Ein Gartenparadies in der Stadtmitte

Unser Garten ist ein erholsamer Rückzugsort. Den ganzen Tag an der frischen Luft zu sein, beim Vorbeigehen vom Obst und Gemüse zu naschen oder noch schnell ein paar Kräuter für den Salat zu ernten ist unser Lohn für die Gartenarbeit.

Wie diese Taybeere. Sie ist eine Kreuzung zwischen Him- und Brombeere, ihre Ranken haben feine Stacheln. Der Geschmack ist süß-säuerlich, sehr aromatisch und die Fruchtbeere ist bis zu 4 cm groß.

Ja, ein Garten macht Arbeit, und das zu jeder Jahreszeit. Im Frühjahr werden Vorbereitungen für das kommende Gartenjahr getroffen. Jungpflanzen angezogen, Rosen beschnitten, gemulcht, gehackt usw. usw.

Bei einem Spaziergang durch den Garten beobachte ich interessante Dinge. Wie zum Beispiel diese gestreifte Raupe.

Sie hat sich über das Blattwerk der Möhren hergemacht und sich gut schmecken lassen. Aus der Raupe ist dieser schöne Schmetterling geworden.

Ein neuer Mitbewohner ist dieser Specht. Emsig versucht er das Einflugloch an diesem Vogelhäuschen zu vergrößern. Durch eine spezielle Federung zwischen Schnabel und Kopf schützt er sich und kann den ganzen Tag fleißig hämmern. 10 bis 15 mal trommelt er schnell hintereinander, imponiert damit natürlich den Weibchen und verteidigt sein Revier.

Noch schnell ein Bad im Biotop, dachte sich die Drossel, bevor sie weiterflog und nach Regenwürmer suchte.

Diese Feldwespen haben sich im Gewächshaus ihre Wabe gebaut, aufgehängt an einem Stiel vor Käfern und Regen geschützt.

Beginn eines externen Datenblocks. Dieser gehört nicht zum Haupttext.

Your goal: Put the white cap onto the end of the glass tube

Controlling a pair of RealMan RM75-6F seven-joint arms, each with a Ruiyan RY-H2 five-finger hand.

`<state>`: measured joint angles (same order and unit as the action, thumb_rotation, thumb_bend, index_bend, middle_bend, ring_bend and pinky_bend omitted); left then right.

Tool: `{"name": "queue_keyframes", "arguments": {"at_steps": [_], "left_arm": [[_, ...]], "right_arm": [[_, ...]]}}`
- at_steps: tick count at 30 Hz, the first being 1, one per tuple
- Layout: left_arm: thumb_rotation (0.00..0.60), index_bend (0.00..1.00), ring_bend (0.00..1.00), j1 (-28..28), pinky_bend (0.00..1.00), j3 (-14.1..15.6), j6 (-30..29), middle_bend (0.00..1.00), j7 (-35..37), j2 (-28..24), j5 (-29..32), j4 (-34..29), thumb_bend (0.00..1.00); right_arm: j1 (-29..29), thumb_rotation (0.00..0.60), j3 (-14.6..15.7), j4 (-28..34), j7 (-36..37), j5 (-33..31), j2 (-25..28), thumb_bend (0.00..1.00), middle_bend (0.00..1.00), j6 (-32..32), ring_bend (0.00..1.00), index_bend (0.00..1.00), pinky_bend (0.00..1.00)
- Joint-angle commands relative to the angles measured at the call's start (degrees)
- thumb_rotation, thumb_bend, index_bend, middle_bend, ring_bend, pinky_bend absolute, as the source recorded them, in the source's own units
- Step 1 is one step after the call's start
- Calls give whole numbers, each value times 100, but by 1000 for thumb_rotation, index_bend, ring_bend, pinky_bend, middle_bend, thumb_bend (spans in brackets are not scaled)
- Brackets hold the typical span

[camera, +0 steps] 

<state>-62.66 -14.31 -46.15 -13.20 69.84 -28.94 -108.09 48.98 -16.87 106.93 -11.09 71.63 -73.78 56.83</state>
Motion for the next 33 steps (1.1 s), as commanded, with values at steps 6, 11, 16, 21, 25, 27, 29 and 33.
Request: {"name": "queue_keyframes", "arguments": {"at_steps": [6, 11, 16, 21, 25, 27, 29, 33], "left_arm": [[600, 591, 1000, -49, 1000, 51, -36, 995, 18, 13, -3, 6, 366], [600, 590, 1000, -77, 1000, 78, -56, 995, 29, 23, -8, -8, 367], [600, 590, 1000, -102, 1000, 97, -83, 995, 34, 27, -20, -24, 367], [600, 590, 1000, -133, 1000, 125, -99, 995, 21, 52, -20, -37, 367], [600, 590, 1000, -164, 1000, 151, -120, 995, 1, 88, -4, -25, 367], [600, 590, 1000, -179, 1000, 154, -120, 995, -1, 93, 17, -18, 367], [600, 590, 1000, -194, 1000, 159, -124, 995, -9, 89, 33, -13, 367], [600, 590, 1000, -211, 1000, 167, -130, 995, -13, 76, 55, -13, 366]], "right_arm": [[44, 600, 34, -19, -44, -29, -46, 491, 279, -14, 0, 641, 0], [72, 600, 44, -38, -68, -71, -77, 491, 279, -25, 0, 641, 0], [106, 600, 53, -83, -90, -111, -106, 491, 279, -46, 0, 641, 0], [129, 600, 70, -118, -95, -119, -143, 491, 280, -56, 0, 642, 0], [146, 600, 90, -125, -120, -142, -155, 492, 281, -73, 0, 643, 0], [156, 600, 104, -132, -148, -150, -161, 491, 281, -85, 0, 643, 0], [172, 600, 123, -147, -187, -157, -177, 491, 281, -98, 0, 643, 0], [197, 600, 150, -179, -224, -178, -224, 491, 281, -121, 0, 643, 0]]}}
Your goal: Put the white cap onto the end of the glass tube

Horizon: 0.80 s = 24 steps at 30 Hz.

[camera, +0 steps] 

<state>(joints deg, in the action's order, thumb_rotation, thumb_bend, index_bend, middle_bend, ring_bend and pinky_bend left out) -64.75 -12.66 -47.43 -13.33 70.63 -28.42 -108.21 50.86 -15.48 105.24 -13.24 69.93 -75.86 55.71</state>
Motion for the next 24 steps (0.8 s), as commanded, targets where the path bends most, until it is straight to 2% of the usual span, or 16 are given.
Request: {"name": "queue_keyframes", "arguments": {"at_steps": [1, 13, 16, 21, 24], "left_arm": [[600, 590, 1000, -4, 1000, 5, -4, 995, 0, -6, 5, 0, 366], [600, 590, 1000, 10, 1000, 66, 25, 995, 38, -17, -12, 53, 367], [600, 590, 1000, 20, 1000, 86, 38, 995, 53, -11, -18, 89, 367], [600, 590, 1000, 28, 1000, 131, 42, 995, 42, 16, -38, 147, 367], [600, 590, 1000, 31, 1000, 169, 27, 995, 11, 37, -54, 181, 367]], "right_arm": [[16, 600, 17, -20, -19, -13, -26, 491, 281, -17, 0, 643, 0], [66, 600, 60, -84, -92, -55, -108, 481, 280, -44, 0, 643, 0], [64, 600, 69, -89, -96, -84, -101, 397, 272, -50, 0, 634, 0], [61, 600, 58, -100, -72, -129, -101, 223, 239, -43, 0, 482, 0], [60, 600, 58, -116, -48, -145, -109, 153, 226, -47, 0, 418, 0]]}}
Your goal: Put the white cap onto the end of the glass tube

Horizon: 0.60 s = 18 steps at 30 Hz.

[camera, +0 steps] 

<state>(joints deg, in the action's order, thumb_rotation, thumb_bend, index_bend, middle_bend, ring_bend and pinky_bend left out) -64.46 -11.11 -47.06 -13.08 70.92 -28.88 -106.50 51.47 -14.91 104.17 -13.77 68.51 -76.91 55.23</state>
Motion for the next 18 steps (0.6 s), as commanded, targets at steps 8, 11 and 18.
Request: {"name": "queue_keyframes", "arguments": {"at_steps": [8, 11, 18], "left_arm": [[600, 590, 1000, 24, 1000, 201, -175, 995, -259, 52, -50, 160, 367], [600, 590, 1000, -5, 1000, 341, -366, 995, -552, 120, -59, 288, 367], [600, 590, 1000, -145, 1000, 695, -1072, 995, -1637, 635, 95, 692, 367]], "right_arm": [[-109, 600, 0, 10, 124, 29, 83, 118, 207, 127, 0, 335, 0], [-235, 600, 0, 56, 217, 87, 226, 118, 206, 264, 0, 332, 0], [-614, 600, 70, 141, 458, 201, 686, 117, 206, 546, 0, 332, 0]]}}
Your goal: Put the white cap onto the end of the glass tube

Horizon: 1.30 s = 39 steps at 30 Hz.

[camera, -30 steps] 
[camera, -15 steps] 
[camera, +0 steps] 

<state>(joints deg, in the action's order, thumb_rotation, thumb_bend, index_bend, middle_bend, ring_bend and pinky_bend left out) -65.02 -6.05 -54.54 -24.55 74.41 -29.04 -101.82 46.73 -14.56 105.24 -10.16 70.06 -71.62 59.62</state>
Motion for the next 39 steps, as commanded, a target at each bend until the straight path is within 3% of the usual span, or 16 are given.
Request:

Das Nest ist eher klein, beherbergt nur bis zu ca. 30 Insassen. Sie sind sehr agil und jagen für ihre Brut Mücken, Spinnen und Fliegen. Speisen und Getränke des Menschen fliegen sie nicht an.

Die Raupe der Ahorn-Rindeneule lief uns über den Weg. Als Falter sieht sie nicht mehr so farbenprächtig aus.

Da gibt es noch den Marienkäfer, der sich gerade Blattläuse schmecken lässt. Er vertilgt am Tag 100 bis 150 Blattläuse, seine Larven bis zu 600 Blattläuse. Also fleißige Helfer im Garten.

Jedes Jahr bezieht die Solitärbiene die Röhren unseres Klangspiels. Obwohl es manchmal recht wackelig und laut ist, wenn der Wind durch das Klangspiel pustet, lässt sie sich nicht stören und zieht diese Behausung dem Insektenhotel vor.

Hier sehr gut zu erkennen, dass alle Röhren mit der neuen Brut verschlossen sind. Trotzdem mussten wir ein Insektenhotel bauen für unsere Hummeln und andere Bestäuberinsekten.

Und auch das gehört zu einem Gartenjahr, der Regen. Wie wichtig Regen, nicht nur für den Garten ist, muss ich wohl nicht erklären. Wir fangen über die Regenrinne vom Dach jeden Tropfen in eine große Regentonne auf. Damit werden unsere Pflanzen an Regenfreien Tagen verwöhnt.

Es war aufregend einen Fuchs am Tage in unserer Gartenkolonie beobachten zu können. Er hat sich überhaupt nicht stören lassen.

Ein Gartenjahr ist schon spannend. Hoffentlich nicht nur für uns, sondern auch für Besucher unserer Kleingartenanlage. Schon vor Jahren haben wir die Hecke direkt am Zaun entfernt, um allen Interessierten den Einblick weit in den Garten zu ermöglichen. Wir möchten, dass sie sich genauso wie wir an der Natur, dem Obst und Gemüse erfreuen können, welches zum Mitnehmen ans Gartentor gestellt wird.

Ich wünsche viel Spaß beim Gärtnern.